PROVIDED DATA
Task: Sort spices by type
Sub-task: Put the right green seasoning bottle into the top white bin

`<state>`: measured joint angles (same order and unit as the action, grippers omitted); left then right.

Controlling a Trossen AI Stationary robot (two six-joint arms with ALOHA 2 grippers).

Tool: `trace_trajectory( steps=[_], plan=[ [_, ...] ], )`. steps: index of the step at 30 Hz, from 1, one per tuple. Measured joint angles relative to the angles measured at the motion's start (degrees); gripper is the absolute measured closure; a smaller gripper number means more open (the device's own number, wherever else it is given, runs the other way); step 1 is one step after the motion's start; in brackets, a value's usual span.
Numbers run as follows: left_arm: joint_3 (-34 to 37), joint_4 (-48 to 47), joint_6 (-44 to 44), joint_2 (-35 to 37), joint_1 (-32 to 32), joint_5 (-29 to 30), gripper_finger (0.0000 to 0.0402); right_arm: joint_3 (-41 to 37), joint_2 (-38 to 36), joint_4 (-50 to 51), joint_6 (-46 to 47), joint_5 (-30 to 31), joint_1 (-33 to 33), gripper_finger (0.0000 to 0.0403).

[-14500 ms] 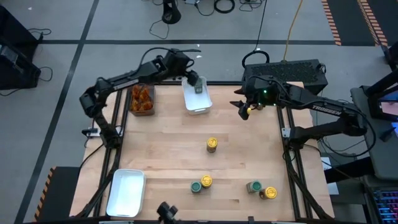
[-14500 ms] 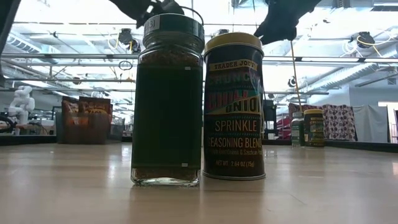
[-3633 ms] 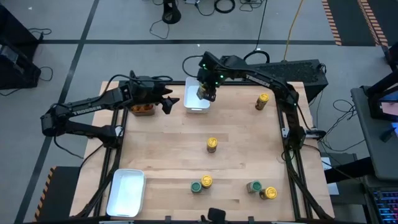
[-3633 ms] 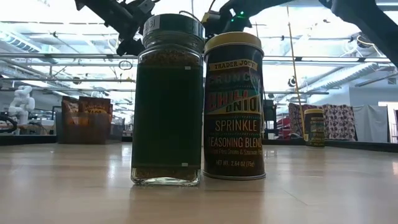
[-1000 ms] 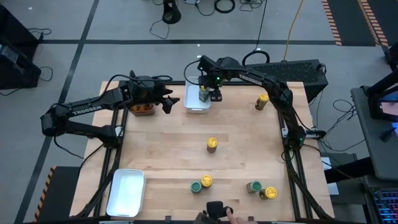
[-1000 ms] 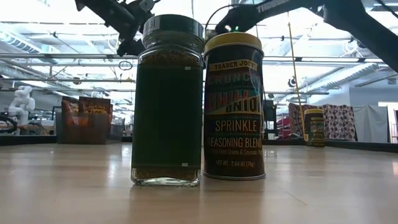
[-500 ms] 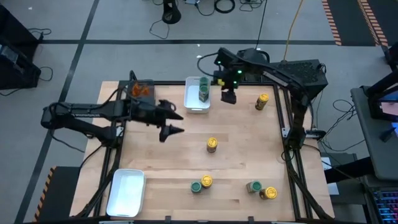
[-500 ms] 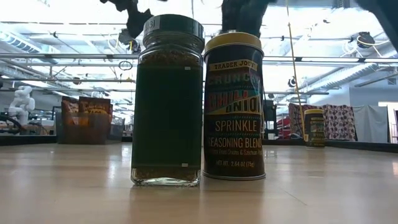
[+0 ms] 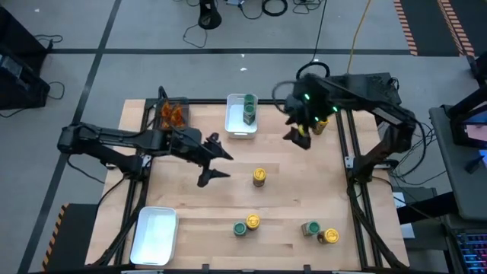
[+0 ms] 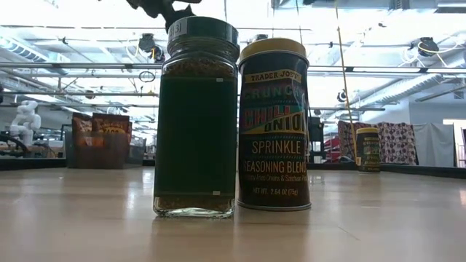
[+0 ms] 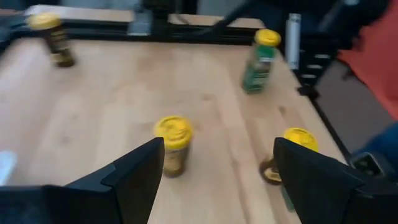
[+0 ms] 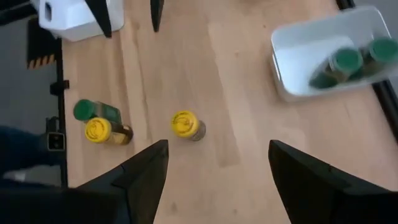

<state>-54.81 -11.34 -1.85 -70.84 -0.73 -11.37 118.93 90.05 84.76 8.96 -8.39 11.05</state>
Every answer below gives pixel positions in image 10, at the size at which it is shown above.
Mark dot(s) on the brown taco seasoning packet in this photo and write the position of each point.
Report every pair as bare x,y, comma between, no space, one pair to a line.
111,125
82,125

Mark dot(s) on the grey translucent plastic bin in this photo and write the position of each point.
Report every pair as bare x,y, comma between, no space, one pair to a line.
102,156

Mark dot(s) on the patterned cloth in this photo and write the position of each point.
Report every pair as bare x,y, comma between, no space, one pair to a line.
397,142

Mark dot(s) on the green-lidded glass spice jar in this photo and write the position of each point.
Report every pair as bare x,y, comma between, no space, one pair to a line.
196,138

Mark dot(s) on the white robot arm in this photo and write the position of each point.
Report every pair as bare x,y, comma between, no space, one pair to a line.
25,120

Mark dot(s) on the grey cloth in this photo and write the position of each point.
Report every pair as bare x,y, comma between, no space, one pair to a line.
433,145

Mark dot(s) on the red white fabric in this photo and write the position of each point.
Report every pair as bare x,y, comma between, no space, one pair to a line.
332,145

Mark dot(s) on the black monitor screen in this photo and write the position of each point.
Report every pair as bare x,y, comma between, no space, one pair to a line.
316,134

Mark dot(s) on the yellow-lidded seasoning tin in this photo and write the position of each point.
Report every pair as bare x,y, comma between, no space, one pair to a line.
273,145
368,151

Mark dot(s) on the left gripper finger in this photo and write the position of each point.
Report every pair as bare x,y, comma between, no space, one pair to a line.
178,15

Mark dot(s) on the small black ceiling reel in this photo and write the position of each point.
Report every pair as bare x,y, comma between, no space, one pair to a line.
341,96

TASK ITEM
Output only an exact transcription of the lines above from the one with "Mark dot(s) on the red" up to and including the one with "Mark dot(s) on the black".

OUTPUT OF THE TASK
Mark dot(s) on the red white fabric in this photo and write the position of each point.
Report every pair as bare x,y, comma between, no space, one pair to a line.
332,145

Mark dot(s) on the black monitor screen in this photo and write the position of each point.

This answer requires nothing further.